Tuesday, January 19, 2010

Of Pitbulls and Pretty Boys

Today’s “crucial” election in Massachusetts allows me to catch up with Sunday’s sensation on a Tuesday.

The Sunday morning talk shows were all about the presidential campaign tell-all, Game Change, by Mark Halperin and John Heilemann.   The revelation that Barack Obama was in fact the establishment’s candidate, Hillary being encumbered with a past and a husband with a past, should be a relief to those of us who wondered why things seem to be going so wrong now that the candidate who promised Progressive change is in office.  It frees us to think about the institutional changes that are necessary for creating a new establishment.

The other nugget, was the “revelation” of just how in unqualified Sarah Palin was to be Vice-President.  Juicy bits about her not knowing 20th century history - let alone anything about the Constitution - there again, could make Progressives feel good. (As Tom Hartmann said yesterday on his radio show, broadcast on Free Speech TV, their crazies are worse than our crazies.)  But alas, alack, Sarah Palin’s admirers are the same people who will likely vote for the pretty boy Republican who apparently ran a workmanlike campaign, to fill Edward Kennedy’s Massachusetts Senate seat today.

You just have to take one look at the candidate’s pictures to see that Rahm Emanuel (revealed in the above book as declaring that Progressives don’t matter, that they have nowhere to go) blew it.  People who shriek and swoon over Sarah  Palin, and who’ve already elected a Republican governor (Mitt Romney), are more likely to vote for a handsome fellow than a female who is the opposite of Sarah Palin.  Martha Coakley is an Attorney General, an office that seems eminently suited to her appearance - or which is perhaps reflected in her appearance. Brown also has going for him that he is a state senator, and thus more suited to elective office.

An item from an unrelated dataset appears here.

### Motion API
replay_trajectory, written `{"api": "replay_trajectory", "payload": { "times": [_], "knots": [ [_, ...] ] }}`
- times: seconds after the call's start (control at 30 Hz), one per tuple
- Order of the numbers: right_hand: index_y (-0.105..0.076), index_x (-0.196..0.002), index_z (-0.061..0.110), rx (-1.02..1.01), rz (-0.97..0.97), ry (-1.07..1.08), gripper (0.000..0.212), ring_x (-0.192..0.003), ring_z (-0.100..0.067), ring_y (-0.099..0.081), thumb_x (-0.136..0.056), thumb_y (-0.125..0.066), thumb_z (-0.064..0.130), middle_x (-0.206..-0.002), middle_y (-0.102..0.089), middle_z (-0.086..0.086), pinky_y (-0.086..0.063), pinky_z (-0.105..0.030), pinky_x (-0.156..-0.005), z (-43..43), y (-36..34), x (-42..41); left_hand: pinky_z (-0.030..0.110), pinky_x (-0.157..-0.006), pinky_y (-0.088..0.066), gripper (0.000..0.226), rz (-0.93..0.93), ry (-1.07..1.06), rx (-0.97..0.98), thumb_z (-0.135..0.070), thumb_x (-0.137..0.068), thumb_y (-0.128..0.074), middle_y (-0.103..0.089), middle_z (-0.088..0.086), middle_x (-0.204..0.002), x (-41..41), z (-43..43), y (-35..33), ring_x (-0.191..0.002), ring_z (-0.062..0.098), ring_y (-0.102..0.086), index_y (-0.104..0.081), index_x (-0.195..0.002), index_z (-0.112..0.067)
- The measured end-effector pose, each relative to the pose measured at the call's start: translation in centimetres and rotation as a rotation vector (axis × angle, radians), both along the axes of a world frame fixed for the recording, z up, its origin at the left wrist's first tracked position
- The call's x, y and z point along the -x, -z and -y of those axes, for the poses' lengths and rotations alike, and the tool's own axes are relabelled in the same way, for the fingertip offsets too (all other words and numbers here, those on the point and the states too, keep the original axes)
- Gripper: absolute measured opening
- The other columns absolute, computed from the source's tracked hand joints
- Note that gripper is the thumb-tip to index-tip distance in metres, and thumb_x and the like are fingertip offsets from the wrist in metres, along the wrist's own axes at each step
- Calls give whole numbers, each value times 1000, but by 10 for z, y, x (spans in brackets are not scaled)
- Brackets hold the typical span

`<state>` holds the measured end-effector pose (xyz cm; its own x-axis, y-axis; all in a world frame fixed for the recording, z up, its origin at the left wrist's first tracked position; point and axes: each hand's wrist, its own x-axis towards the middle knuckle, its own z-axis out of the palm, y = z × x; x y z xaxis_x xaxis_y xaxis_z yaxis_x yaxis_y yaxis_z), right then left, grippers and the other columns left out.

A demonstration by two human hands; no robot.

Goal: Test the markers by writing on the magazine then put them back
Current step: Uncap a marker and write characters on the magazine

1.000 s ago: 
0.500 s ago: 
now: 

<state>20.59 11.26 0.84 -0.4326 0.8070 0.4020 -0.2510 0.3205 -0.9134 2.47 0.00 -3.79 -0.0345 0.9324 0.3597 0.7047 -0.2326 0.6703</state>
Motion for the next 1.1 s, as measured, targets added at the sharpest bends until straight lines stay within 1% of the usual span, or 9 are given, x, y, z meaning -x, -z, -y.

Appropriately, the current issue of The Atlantic , marking Obama’s first year in office, is devoted to soothing the American people and convincing that a) China is not going to rule the world, and b) our two hundred year old system is the best we can hope for, even if it prevents super-intelligent, charismatic leaders like Obama from ever bringing about meaningful change.

That must be why the beltway money, in the likely event of a Democratic loss in the Massachusetts race, is on Obama bullying the House into accepting as is the Senate health bill, rather than risking losing it through negotiations.

1 comment:

  1. This post has some real zingers in it. I don't want to play favorites but these are certainly quotable quotes for this day.....

    Martha Coakley is an Attorney General, an office that seems eminently suited to her appearance – or which is perhaps reflected in her appearance. Brown also has going for him that he is a state senator, and thus more suited to elective office.